I’ve never found a newsroom that lacks for new ideas, but every newsroom I know is strapped for time. That’s why I wrote about the importance for news leaders to start with brainstorming a stop list before saddling their teams with an unrealistic list of new things to do. I suggested a series of questions a leader can use to guide a conversation to identify the activities that may be newsroom habits but are no longer productive, as a first step to creating time for new, better practices. My recommendations here.

Transparency has become a huge topic in the media. Are there things happening at Cronkite that are working on this front and what sort of behavior are you encouraging?

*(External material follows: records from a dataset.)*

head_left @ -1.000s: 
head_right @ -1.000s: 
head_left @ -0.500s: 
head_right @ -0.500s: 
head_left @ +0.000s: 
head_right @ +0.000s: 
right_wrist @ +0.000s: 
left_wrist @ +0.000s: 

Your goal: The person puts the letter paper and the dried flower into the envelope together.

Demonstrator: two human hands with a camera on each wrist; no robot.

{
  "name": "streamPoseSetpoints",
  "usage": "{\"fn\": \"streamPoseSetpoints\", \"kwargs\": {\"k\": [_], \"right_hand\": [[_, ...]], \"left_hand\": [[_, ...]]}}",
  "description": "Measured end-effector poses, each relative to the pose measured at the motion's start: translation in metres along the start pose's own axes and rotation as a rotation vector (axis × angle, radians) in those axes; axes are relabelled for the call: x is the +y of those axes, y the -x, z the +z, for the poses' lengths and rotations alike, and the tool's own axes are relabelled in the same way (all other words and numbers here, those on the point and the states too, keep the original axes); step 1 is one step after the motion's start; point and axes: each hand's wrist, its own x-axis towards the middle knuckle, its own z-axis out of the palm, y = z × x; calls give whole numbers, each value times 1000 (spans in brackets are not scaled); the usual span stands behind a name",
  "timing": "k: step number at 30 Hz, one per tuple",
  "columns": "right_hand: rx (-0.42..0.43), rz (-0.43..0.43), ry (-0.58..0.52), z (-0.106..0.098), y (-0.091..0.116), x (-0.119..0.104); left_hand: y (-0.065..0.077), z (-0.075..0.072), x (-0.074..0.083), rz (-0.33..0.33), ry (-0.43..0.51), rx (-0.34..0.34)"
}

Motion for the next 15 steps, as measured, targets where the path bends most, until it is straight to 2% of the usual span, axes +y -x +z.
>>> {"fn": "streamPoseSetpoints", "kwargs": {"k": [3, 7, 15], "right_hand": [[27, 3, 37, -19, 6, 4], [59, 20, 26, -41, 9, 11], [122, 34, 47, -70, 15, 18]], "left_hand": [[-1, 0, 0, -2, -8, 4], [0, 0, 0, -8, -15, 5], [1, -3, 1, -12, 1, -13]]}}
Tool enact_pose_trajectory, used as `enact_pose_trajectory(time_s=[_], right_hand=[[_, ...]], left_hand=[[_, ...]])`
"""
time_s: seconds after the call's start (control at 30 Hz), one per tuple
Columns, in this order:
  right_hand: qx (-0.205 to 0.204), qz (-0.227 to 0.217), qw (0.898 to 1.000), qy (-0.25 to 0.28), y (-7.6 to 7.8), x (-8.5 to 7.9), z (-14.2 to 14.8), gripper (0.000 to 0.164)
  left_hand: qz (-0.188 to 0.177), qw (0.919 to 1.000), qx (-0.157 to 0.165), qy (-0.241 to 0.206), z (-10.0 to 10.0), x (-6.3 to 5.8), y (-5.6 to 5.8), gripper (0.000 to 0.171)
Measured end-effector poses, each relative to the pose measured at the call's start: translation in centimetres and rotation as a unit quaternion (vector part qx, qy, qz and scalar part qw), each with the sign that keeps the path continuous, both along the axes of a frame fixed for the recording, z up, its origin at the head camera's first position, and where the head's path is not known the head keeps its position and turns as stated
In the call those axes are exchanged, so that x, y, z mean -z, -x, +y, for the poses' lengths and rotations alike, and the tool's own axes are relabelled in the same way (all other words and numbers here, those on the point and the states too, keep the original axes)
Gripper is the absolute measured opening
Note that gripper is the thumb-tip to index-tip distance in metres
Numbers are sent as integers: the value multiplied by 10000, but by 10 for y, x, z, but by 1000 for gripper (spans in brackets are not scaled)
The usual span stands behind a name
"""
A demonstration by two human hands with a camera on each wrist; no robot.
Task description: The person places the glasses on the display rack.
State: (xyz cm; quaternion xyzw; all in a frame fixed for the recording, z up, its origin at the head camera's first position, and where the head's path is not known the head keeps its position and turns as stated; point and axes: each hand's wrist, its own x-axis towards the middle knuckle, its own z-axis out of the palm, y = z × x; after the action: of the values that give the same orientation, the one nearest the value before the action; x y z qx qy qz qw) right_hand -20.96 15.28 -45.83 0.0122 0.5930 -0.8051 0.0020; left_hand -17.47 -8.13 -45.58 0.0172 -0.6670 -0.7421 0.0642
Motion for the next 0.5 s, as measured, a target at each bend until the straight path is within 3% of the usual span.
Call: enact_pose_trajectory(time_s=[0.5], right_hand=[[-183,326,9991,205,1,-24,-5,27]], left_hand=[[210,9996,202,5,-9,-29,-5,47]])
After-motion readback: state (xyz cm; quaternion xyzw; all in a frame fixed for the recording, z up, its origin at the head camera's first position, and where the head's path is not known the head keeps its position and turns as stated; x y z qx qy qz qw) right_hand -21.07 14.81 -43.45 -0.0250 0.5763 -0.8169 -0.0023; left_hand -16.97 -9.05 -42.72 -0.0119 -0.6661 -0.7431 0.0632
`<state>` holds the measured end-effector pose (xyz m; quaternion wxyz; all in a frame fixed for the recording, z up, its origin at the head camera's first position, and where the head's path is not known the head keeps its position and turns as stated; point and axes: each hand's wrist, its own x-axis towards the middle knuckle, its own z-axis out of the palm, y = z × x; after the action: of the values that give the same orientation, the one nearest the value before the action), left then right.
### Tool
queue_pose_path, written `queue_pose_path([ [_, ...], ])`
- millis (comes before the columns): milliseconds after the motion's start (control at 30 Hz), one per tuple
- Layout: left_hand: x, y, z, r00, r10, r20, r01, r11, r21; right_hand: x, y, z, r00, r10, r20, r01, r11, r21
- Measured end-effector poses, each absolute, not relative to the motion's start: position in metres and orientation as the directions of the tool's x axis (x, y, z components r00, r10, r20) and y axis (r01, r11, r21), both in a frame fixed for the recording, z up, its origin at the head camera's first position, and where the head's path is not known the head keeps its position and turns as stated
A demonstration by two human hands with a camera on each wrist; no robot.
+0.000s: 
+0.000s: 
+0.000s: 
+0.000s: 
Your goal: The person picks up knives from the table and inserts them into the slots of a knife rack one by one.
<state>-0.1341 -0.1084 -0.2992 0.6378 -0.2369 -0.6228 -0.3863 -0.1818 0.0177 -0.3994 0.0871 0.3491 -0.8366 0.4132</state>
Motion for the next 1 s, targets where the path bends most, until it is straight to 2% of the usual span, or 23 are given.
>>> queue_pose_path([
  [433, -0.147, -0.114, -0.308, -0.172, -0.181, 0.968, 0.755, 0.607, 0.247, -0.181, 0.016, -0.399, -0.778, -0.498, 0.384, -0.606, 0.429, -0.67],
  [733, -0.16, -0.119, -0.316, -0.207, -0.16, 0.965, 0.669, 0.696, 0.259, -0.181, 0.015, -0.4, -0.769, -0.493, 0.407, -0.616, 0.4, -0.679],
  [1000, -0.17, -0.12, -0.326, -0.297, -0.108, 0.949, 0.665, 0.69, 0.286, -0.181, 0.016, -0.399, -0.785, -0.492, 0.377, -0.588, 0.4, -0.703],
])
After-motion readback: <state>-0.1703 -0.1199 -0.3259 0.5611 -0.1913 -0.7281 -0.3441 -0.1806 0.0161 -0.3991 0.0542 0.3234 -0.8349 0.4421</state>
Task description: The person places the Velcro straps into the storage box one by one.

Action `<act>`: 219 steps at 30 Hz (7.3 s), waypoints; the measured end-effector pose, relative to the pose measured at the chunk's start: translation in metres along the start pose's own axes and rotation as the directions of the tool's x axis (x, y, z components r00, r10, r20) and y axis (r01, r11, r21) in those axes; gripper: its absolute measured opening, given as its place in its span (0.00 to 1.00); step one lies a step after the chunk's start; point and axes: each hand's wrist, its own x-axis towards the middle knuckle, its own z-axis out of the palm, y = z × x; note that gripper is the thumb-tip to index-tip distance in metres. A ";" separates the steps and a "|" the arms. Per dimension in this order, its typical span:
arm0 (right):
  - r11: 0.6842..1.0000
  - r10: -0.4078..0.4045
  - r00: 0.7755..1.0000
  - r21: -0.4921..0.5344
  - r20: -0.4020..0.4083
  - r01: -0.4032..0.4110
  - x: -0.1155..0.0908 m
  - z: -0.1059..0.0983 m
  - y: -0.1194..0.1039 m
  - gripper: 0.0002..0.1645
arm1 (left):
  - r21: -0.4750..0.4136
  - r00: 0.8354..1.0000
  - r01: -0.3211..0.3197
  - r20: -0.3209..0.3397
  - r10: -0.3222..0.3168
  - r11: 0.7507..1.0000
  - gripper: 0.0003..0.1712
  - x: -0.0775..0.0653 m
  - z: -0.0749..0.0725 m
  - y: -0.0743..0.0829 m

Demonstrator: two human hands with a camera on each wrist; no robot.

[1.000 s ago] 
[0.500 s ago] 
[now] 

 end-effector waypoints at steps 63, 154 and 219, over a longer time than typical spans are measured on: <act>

Trust in news is one of the issues we’re very focused on. We’re proud that ASU Cronkite just won top prize in the TVNewsCheck/BEA Disrupt the News contest for a project called “Full Circle,” where we not only air the story but we also include, documentary-style, the behind the scenes process of putting the story together.

We believe one of the best ways to grow trust in news is – as your high school math teacher used to say – to “show your work.”  We’re excited to be partnering with research firm Smith-Geiger this spring to do audience testing of Full Circle. We hope to be able to demonstrate empirically that this kind of transparency in storytelling makes a difference to news consumers.

Anything else you’d like to add or work you’d like to show?

Yes. When it comes to the future of news, I’d caution against magical thinking and the idea that there’s one silver bullet that will solve all the problems facing local news. I’d also be leery of the ‘One Guru’ mindset around innovation. To me, innovation is a process, not a product; and that process works best when it’s collaborative and inclusive. Historically, that process of innovation has been all about persistent, incremental experiments that, over time, add up to meaningful change. The results look big and bold in hindsight, but the path usually involved lots of micro-innovations and lots of trial and error. So I’d urge news leaders not to underestimate the power of small, daily experiments; and to be sure to have a bottom-up process for innovation that engages the entire newsroom.